The most common technique used to diagnose a hookworm infection is to take a stool sample, fix it in 10% formalin, concentrate it using the formalin-ethyl acetate sedimentation technique, and then create a wet mount of the sediment for viewing under a microscope.

==Prevention==
Education, improved sanitation, and controlled disposal of human feces are critical for prevention. Nonetheless, wearing shoes in endemic areas helps reduce the prevalence of infection.

==Treatment==
An infection of N. americanus parasites can be treated by using benzimidazoles: albendazole or mebendazole. A blood transfusion may be necessary in severe cases of anemia. Light infections are usually left untreated in areas where reinfection is common. Iron supplements and a diet high in protein will speed the recovery process. In a case study involving 56-60 men with Trichuris trichiura and/or N. americanus infections, both albendazole and mebendazole were 90% effective in curing T. trichiura. However, albendazole had a 95% cure rate for N. americanus, while mebendazole only had a 21% cure rate. This suggests albendazole is most effective for treating both T. trichiura and N. americanus.

Cryotherapy by application of liquid nitrogen to the skin has been used to kill cutaneous larvae migrans, but the procedure has a low cure rate and a high incidence of pain and severe skin damage, so it now is passed over in favor of suitable pharmaceuticals.

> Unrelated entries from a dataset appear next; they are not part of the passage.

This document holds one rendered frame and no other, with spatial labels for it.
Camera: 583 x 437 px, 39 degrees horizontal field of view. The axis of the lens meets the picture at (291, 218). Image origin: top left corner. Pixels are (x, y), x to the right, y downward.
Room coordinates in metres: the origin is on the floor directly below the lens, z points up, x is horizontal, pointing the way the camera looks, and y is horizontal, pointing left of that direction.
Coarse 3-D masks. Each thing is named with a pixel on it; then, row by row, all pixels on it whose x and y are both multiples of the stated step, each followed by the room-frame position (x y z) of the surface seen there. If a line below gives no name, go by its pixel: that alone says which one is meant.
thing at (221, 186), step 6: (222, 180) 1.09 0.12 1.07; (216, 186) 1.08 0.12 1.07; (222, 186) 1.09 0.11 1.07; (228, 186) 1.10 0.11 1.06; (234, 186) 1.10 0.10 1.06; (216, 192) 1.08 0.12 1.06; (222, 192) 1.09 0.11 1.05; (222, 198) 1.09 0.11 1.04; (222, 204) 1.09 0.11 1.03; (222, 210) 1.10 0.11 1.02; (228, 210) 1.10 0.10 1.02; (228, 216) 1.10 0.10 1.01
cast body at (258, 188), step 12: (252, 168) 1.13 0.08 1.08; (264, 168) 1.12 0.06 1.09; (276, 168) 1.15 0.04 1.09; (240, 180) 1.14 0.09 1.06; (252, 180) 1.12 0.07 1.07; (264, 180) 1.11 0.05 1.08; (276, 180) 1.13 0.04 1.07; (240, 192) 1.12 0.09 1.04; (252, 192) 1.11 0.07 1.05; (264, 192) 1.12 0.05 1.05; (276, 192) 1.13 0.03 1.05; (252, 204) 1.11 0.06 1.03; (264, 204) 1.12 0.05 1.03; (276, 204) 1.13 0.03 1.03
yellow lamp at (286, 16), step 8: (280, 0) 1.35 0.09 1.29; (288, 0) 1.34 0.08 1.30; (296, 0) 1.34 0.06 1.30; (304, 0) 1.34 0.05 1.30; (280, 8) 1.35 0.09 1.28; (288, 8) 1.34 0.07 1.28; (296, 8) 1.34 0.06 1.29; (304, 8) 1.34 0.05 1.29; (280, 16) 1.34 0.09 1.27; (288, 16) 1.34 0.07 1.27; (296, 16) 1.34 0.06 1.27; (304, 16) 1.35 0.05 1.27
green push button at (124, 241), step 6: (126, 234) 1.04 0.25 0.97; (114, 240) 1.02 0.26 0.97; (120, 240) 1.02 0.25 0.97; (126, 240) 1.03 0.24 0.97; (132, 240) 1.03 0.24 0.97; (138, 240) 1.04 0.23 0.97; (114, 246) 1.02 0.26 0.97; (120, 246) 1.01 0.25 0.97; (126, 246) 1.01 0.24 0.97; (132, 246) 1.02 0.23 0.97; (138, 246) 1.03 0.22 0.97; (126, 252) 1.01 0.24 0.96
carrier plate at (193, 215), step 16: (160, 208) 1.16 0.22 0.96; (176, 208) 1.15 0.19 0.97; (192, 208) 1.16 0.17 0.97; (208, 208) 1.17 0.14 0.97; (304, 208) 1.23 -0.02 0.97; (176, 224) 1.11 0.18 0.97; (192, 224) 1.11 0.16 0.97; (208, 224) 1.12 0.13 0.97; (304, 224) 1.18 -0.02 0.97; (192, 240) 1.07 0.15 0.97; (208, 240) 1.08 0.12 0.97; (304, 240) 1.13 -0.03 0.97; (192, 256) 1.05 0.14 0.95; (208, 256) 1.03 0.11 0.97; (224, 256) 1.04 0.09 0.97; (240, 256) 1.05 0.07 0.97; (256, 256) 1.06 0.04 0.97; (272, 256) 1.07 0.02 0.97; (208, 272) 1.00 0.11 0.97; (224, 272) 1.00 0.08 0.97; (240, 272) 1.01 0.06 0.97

Topical application of some pharmaceuticals has merit, but requires repeated, persistent applications and is less effective than some systemic treatments.

During the 1910s, common treatments for hookworm included thymol, 2-naphthol, chloroform, gasoline, and eucalyptus oil. By the 1940s, the treatment of choice was tetrachloroethylene, given as 3 to 4 cc in the fasting state, followed by 30 to 45 g of sodium sulfate. Tetrachloroethylene was reported to have a cure rate of 80 percent for Necator infections, but 25 percent in Ancylostoma infections, and often produced mild intoxication in the patient.

==Epidemiology==
Necator americanus was first discovered in Brazil and then was found in Texas. Later, it was found to be indigenous in Africa, China, southwest Pacific islands, India, and Southeast Asia. This parasite is a tropical parasite and is the most common species in humans. Roughly 95% of hookworms found in the southern region of the United States are N. americanus. This parasite is found in humans, but can also be found in pigs and dogs. Infections with Necator americanus have been historically reported in the Southern United States; in 1905 more than 40% of Southerners were infected; in the 1930’s a national survey reported 53-75% prevalence in some areas; 19.6% infection rates in Southern US and Appalachia in 1982 were documented. Research into this disease burden includes surveys and questionnaires, stool sample collection, and detection of parasite DNA. In 2017 infections were associated with poverty, with high prevalence reported in black residents of Lowndes County, Alabama. Social determinants of health contribute to this ongoing health inequity. In 2020, 69.8% of the population of Lowndes County, Alabama was labeled as black or African American compared to the national average in the same year of 12.1%

Transmission of N. americanus infection requires the deposition of egg-containing feces on shady, well-drained soil and is favored by warm, humid (tropical) conditions. Therefore, infections worldwide are usually reported in places where direct contact with contaminated soil occurs.